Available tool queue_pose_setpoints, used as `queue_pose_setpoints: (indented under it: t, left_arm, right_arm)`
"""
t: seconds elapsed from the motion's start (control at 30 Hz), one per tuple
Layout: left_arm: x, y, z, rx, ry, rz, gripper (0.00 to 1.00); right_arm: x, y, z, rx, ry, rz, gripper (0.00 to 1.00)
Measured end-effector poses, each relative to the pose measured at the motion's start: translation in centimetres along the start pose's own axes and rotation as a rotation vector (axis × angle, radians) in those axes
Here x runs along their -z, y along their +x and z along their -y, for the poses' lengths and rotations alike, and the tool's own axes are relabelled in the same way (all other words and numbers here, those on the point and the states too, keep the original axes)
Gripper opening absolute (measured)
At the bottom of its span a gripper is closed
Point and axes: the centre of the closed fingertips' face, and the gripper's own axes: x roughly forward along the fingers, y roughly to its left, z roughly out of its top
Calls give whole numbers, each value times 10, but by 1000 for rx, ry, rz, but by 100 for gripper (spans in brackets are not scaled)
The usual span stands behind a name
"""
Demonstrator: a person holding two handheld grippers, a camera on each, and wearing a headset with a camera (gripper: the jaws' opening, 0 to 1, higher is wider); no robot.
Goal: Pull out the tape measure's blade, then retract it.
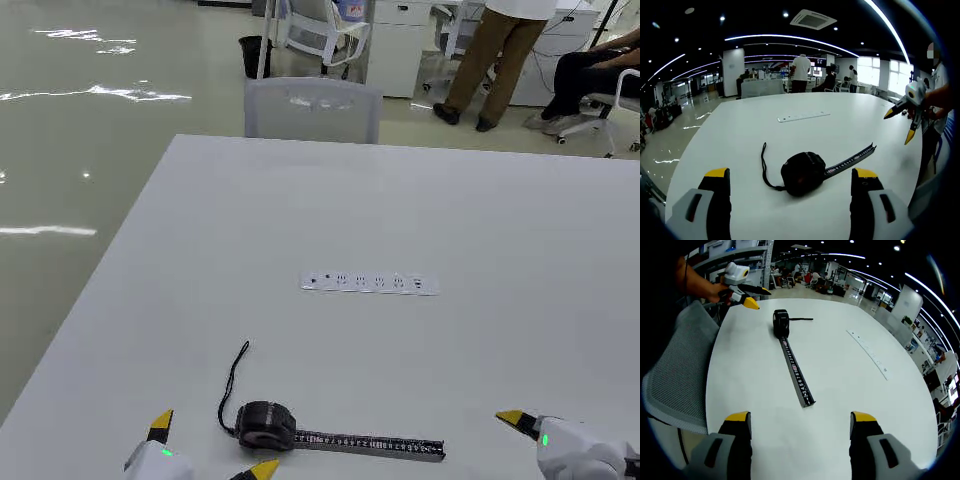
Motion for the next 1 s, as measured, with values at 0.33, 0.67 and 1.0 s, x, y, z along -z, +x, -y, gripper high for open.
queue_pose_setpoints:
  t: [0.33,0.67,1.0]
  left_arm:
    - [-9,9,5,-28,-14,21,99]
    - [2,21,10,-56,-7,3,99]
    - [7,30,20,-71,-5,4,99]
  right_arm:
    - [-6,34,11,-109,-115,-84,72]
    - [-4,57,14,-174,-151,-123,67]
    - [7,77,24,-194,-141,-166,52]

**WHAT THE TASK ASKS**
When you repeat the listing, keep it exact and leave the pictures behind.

**SOLVED PROBLEM**
Available tool queue_pose_setpoints, used as `queue_pose_setpoints: (indented under it: t, left_arm, right_arm)`
"""
t: seconds elapsed from the motion's start (control at 30 Hz), one per tuple
Layout: left_arm: x, y, z, rx, ry, rz, gripper (0.00 to 1.00); right_arm: x, y, z, rx, ry, rz, gripper (0.00 to 1.00)
Measured end-effector poses, each relative to the pose measured at the motion's start: translation in centimetres along the start pose's own axes and rotation as a rotation vector (axis × angle, radians) in those axes
Here x runs along their -z, y along their +x and z along their -y, for the poses' lengths and rotations alike, and the tool's own axes are relabelled in the same way (all other words and numbers here, those on the point and the states too, keep the original axes)
Gripper opening absolute (measured)
At the bottom of its span a gripper is closed
Point and axes: the centre of the closed fingertips' face, and the gripper's own axes: x roughly forward along the fingers, y roughly to its left, z roughly out of its top
Calls give whole numbers, each value times 10, but by 1000 for rx, ry, rz, but by 100 for gripper (spans in brackets are not scaled)
The usual span stands behind a name
"""
Demonstrator: a person holding two handheld grippers, a camera on each, and wearing a headset with a camera (gripper: the jaws' opening, 0 to 1, higher is wider); no robot.
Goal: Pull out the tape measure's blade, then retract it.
Motion for the next 1 s, as measured, with values at 0.33, 0.67 and 1.0 s, x, y, z along -z, +x, -y, gripper high for open.
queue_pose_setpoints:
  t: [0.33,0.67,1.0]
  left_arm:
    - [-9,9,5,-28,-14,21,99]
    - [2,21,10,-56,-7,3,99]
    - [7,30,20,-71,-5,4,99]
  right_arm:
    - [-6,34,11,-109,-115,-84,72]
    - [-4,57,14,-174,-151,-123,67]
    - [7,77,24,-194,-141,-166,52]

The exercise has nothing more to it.